A falta de competitividade em empresas a na área pública começa pela habilidade de seus gestores em liderar e gerenciar as atividades. Existem gestores que se concentram excessivamente em cuidados financeiros e ficam numa obsessão tão grande por cortar custos que acabam afetando até a vitalidade da própria atividade ou comprometendo a qualidade do que produzem. Outros são relapsos com os controles fazendo com que a organização mais se pareça com um grande caminhão, numa ladeira, desgovernado e sem freio e se subir o morro conseguindo passar a curva está ótimo. O ideal está sempre no equilíbrio, não existindo uma receita pronta e definitiva para o êxito.

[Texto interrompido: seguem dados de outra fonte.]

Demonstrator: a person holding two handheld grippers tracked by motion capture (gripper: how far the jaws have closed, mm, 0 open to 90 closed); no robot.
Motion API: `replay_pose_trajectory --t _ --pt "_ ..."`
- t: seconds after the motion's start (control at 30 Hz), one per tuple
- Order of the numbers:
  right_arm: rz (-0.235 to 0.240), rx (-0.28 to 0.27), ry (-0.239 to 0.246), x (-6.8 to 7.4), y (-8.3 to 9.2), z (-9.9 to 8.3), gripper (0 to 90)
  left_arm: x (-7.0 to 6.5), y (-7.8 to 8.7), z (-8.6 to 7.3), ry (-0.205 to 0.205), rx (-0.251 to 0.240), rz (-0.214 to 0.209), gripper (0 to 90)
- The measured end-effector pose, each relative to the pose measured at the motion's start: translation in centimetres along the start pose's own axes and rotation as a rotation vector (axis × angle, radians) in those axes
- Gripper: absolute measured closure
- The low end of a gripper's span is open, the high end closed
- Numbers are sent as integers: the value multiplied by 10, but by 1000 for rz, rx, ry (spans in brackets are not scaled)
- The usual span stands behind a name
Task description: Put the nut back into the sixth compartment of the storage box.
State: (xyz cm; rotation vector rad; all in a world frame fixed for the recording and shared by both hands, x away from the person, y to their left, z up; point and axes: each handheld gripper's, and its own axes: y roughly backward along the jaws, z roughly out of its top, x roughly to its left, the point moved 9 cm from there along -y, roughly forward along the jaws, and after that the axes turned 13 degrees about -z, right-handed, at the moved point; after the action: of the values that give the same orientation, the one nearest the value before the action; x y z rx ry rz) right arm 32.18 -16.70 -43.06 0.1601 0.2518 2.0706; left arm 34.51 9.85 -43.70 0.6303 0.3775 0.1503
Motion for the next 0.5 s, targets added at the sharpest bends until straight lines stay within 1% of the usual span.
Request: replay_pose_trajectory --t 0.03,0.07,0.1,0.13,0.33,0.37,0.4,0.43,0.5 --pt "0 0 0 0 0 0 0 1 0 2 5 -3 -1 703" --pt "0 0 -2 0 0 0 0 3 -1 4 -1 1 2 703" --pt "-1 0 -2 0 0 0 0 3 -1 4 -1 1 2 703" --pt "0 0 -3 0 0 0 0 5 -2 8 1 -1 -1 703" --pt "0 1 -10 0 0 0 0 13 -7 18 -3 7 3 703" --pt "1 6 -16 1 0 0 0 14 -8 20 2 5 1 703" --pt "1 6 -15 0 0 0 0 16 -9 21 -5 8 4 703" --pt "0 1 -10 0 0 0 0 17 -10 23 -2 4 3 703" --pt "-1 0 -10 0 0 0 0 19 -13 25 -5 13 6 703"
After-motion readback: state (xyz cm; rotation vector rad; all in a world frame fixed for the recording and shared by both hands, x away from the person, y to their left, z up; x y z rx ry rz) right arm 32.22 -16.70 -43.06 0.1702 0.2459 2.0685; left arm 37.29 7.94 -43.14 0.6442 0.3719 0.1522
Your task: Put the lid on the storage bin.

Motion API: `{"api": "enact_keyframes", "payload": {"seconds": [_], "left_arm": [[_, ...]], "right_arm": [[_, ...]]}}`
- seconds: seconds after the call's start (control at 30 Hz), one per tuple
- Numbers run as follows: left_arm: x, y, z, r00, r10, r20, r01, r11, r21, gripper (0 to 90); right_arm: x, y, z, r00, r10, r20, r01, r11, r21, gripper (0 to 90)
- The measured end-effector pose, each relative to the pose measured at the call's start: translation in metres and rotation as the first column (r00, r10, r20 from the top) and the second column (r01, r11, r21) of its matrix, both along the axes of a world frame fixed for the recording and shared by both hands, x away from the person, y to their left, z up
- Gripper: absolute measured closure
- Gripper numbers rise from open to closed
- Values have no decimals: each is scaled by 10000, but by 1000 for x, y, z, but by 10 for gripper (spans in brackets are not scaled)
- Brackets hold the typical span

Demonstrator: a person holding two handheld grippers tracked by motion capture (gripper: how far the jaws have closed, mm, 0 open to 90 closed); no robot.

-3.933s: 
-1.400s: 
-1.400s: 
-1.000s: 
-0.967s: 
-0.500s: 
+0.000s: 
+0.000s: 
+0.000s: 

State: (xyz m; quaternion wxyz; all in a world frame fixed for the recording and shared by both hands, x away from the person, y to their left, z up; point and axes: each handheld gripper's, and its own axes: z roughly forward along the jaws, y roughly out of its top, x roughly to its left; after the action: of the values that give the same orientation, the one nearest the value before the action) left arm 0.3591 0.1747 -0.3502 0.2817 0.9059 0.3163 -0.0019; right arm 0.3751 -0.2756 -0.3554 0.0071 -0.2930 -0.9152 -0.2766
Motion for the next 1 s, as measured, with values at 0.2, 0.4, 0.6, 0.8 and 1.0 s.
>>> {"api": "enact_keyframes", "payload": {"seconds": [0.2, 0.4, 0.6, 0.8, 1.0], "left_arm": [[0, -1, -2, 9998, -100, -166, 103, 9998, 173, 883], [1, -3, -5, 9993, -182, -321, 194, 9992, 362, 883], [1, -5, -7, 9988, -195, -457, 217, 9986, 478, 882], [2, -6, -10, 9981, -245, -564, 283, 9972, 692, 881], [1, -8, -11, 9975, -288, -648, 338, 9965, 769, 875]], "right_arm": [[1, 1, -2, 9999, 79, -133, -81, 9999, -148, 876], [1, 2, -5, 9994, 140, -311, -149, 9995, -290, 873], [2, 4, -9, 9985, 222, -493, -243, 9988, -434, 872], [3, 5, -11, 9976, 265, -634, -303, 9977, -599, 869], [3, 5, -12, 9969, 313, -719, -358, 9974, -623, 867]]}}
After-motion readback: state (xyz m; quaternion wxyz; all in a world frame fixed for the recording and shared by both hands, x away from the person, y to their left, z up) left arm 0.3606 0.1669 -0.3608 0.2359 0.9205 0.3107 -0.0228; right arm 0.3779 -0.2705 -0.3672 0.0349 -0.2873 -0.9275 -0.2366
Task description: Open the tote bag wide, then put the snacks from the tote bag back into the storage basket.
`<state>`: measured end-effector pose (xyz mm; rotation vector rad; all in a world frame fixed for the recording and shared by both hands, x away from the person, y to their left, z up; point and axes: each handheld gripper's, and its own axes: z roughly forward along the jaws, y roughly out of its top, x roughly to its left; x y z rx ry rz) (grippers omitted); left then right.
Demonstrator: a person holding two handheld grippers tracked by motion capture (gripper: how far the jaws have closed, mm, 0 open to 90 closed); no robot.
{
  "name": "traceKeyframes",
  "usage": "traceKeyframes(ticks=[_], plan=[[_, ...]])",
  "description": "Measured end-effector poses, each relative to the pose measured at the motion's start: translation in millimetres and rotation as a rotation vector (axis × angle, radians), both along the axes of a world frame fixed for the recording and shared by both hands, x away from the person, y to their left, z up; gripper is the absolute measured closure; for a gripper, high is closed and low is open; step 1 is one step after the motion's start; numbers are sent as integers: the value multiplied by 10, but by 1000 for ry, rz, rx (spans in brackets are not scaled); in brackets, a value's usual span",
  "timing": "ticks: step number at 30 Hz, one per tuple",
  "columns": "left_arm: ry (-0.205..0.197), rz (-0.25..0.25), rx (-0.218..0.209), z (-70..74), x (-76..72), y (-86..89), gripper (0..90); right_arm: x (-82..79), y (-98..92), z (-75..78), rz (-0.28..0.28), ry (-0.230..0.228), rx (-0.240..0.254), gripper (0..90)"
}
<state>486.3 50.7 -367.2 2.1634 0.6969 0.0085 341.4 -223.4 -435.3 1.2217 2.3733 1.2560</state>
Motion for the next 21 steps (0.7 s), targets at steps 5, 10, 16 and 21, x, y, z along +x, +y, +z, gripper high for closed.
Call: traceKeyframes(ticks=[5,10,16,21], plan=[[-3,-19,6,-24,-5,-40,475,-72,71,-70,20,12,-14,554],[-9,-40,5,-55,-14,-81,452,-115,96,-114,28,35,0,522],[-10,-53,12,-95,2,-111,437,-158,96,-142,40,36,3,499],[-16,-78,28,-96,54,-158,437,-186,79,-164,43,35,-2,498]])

O fato é que você não pode gerenciar uma atividade sem qualquer controle. Sem indicadores que apontem se você está indo bem ou não. E mais: precisa ver se as ações estratégicas – aquelas que podem mudar a vida da atividade – estão sendo, de fato, implementadas.

Um caminho é inevitável. Para a empresa progredir geralmente há necessidade de pessoas que primeiramente amem o que fazem nela e se vejam felizes na atividade. De nada adianta ser um excelente gestor e odiar realizar a atividade naquela empresa. Mais dia, menos dia esta pessoa buscará outro rumo, primando por aquilo que verdadeiramente gosta. Está na essência do existir profissional a frustração por não fazer o que gosta e ai começam problemas de irritabilidade, de falta de bom acompanhamento de resultados financeiros, de controles dos indicadores da empresa (Satisfação dos clientes, retrabalho, tur-over, relação faturamento x profissionais...) e há tendência de isolamento e distanciamento do contato entre gestor e equipe.

As empresas com mais sucesso possuem gestores atentos aos seus indicadores, focados em dialogar e liderar a equipe, tendo por base metas desafiadoras e sabem fazer com que aquilo que foi planejado como estratégico saia do papel em ações. E como controlar tudo isso? Ai reside a solução de um dos maiores problemas de gestão do país: a falta de cultura para o monitoramento.

Vale lembrar que se a estratégia restrita a uma ou poucas reuniões dificilmente acontecerá por falhas no monitoramento permanente. Existem soluções tecnológicas inovadoras que podem tornar o ato de controlar tudo o que ocorre na sua organização mais fácil e prático. Porém, lembre-se: nenhuma tecnologia supre a falta de disciplina do gestor em buscar os dados, avaliar os dados e buscar ajustes na trajetória das ações táticas e operacionais definidas.

Dizia o escritor irlandês Jonathan Swift: “Visão é a arte de enxergar o que aos outros é invisível”. Em estratégia temos que ver a frente... E, acima de tudo, transformar visão em prática de gestão. Caso contrário tudo que se planifica não passa de devaneio que permanecerá no campo dos sonhos, o que geralmente não é a opção desejada.